I to wokół zespołu śledczych atmosfera ostatnio gęstnieje. Dzisiaj w TV Republika Michał Rachoń przytoczył ustalenia dziennikarek "Rzeczpospolitej", które wskazały, że "z zespołu wykruszają się osoby, które nie chcą brać udziału w stawianiu zarzutów, bo twierdza, że nie ma tam materiału na zarzuty".
- Bardzo interesującym wątkiem jest to, że wielu prokuratorów w tym zespole to prokuratorzy, którzy osiągnęli wiek emerytalny, lub bardzo blisko tego wieku są i nie chcą ryzykować sytuacji, gdy ktoś kiedyś będzie ich ścigał za to, że sprzeniewierzyli się etyce zawodowej i złamali prawo. Chcąc mieć spokój, nie chcą się angażować w sprawy, które mają pewien ciężar polityczny i są ryzykowne. W podróż z Bodnarem poszli ci, którzy byli "zakapiorami" walki z rządami Zjednoczonej Prawicy, byli działaczami, aktywistami parapolitycznymi z Lex Super Omnia. Zajmuję się analizą, kto z aktywistów LSO awansował w prokuraturze w ostatnim roku. To jest głównie ta ekipa, którą Bodnar zabrał w podróż zemsty z polityki ZP. Tylko oni mogą realizować te polityczne postulaty, które ogłaszał Donald Tusk, mówiąc, że tę przeszłość trzeba rozliczyć. Oni są w stanie jedynie realizować, świetnym przykładem jest sprawa tzw. linii Wisły i tego, co robi prokurator Maksjan
- powiedział prof. Sławomir Cenckiewicz.
Rachoń zwrócił uwagę, że nawet sam Bodnar wskazywał, że nie zna przypadku, by kontrola operacyjna za pomocą mechanizmu nazywanego "Pegasusem" przeprowadzona byłaby bez zgody sądu. W przepisach dotyczących CBA istnieją możliwości kontroli operacyjnej urządzeń.
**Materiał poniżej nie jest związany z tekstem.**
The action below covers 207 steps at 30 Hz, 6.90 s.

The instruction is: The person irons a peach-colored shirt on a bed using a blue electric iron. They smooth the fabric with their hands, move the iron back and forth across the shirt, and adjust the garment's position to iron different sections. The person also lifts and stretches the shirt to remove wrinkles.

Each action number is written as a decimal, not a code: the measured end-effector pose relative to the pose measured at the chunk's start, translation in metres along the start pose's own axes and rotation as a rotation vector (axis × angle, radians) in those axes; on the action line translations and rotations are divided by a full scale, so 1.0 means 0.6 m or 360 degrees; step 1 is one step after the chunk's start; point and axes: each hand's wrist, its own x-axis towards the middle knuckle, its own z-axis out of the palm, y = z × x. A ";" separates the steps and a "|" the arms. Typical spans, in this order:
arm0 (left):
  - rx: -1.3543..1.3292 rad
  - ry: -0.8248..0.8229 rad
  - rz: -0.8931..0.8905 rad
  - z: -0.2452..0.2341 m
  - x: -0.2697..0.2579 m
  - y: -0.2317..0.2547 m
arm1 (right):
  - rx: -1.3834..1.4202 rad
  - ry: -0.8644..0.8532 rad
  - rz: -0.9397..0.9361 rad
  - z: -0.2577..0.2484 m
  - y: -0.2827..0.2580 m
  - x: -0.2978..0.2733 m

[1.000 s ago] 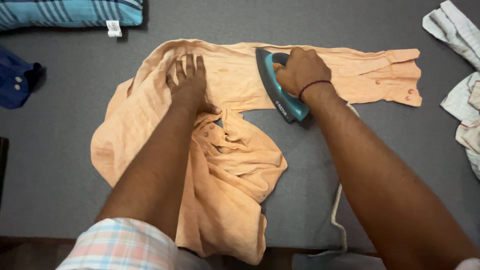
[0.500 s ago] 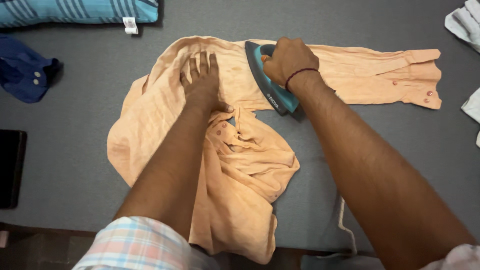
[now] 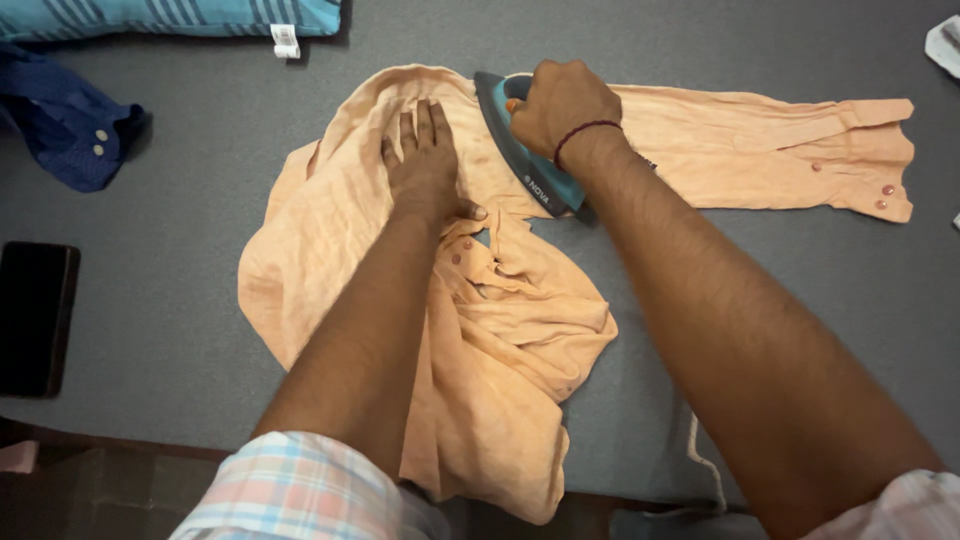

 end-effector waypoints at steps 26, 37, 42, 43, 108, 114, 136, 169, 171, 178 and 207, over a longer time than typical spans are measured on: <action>0.0008 -0.0052 0.0065 0.016 0.027 -0.011 | -0.0049 0.0072 0.0353 -0.048 0.135 -0.048; 0.0024 -0.0042 0.0069 0.014 0.025 -0.009 | -0.0056 0.0084 0.0535 -0.067 0.212 -0.065; -0.0005 -0.0032 0.0078 0.012 0.024 -0.012 | -0.0080 0.0094 0.0658 -0.081 0.251 -0.069; -0.0013 -0.0039 0.0085 0.014 0.022 -0.011 | -0.0088 0.0095 0.0663 -0.085 0.260 -0.073; -0.0055 -0.0072 0.0071 0.015 0.029 -0.011 | -0.0083 0.0010 0.0331 -0.051 0.136 -0.031; -0.0044 -0.0072 0.0056 0.015 0.030 -0.009 | -0.0061 0.0022 0.0219 -0.038 0.091 -0.024; -0.0067 0.0213 0.0063 0.046 -0.012 -0.005 | -0.0060 -0.0070 0.0063 -0.025 0.023 -0.025; -0.0275 0.0919 0.0373 0.112 -0.154 -0.003 | -0.0187 -0.0357 -0.0085 -0.044 0.001 -0.119; -0.0306 0.0812 0.0346 0.116 -0.140 -0.017 | -0.0184 -0.0356 -0.0074 -0.046 -0.002 -0.117; -0.0194 0.0819 0.0212 0.112 -0.136 -0.013 | -0.0211 -0.0359 -0.0141 -0.045 -0.005 -0.105; -0.0328 0.0331 -0.0060 0.097 -0.087 -0.007 | -0.0016 -0.0142 0.0635 -0.073 0.138 -0.133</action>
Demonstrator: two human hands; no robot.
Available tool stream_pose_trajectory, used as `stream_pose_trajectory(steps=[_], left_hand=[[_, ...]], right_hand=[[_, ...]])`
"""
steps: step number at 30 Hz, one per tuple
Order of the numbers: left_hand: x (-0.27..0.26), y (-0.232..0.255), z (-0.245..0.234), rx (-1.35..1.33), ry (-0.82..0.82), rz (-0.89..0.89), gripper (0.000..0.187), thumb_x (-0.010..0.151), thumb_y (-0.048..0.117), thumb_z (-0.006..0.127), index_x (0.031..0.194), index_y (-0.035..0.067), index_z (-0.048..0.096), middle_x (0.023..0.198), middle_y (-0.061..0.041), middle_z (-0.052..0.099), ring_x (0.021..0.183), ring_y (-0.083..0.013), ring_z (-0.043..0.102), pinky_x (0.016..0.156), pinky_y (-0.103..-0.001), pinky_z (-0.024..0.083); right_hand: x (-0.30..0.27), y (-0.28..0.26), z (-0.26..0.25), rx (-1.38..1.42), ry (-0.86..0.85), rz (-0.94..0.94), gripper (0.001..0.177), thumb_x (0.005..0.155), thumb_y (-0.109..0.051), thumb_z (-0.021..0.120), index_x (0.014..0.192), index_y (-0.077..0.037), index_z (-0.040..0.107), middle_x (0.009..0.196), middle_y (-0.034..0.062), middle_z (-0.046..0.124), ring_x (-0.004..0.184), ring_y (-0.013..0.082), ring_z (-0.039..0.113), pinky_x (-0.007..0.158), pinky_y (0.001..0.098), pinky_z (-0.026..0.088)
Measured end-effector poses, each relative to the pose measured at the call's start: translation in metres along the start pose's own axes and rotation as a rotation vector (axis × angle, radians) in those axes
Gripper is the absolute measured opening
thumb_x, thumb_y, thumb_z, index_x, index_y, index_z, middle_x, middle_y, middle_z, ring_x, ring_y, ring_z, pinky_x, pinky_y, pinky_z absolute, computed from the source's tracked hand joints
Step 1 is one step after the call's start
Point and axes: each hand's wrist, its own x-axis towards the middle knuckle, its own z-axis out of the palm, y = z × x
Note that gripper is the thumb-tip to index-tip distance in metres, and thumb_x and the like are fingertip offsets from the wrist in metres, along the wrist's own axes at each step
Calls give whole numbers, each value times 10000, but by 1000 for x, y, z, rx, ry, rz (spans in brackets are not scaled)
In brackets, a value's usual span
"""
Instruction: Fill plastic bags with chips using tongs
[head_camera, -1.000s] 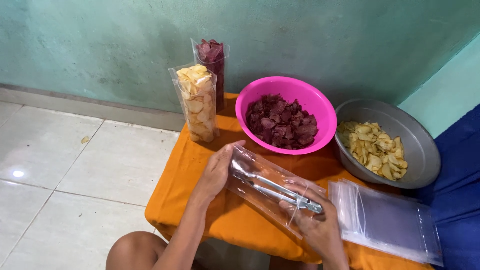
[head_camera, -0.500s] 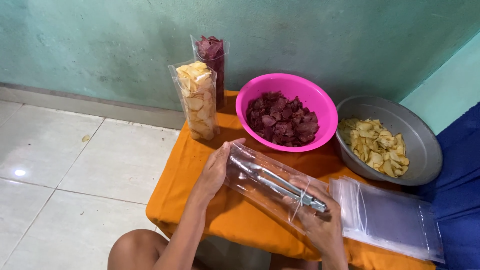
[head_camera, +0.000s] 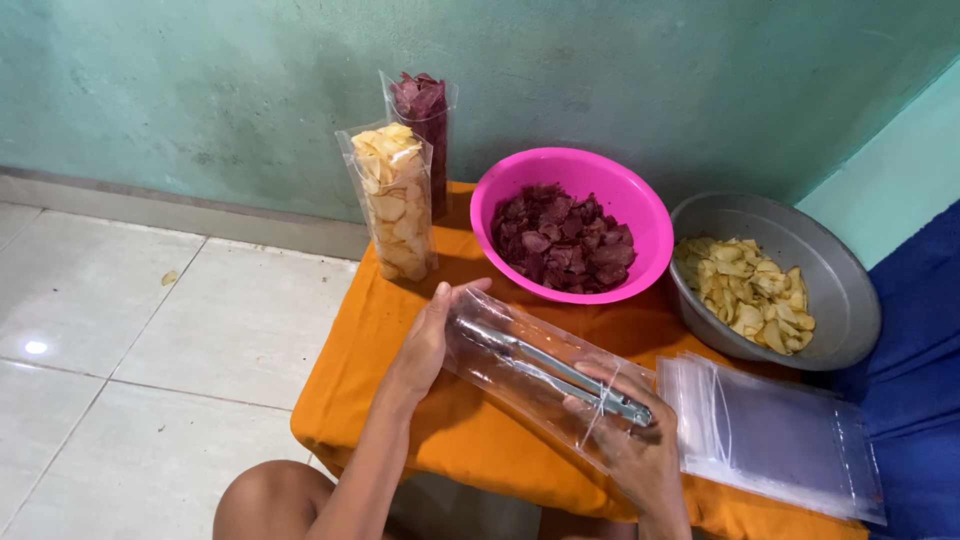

- Wszystko, co się dzieje od końca 2023 r. i wcześniej, to rodzaj wojny hybrydowej i zmierza do tego, by atakować służby specjalne. Druga kwestia - atakować służby specjalne od strony narzędzi, którymi służby muszą dysponować, bez których nie byłyby w XXI w. tajnymi służbami. Inwigilacja wszystkich urządzeń elektronicznych mogących służyć do komunikacji między osobami łamiącymi prawo - bez tego jakakolwiek służba czy antykorupcyjna, czy zajmująca się szpiegostwem nie jest w stanie funkcjonować. Cały atak na Pegasusa jest próbą wyrwania służbom specjalnym zębów, pozbawienia ich zmysłów - dodał Cenckiewicz.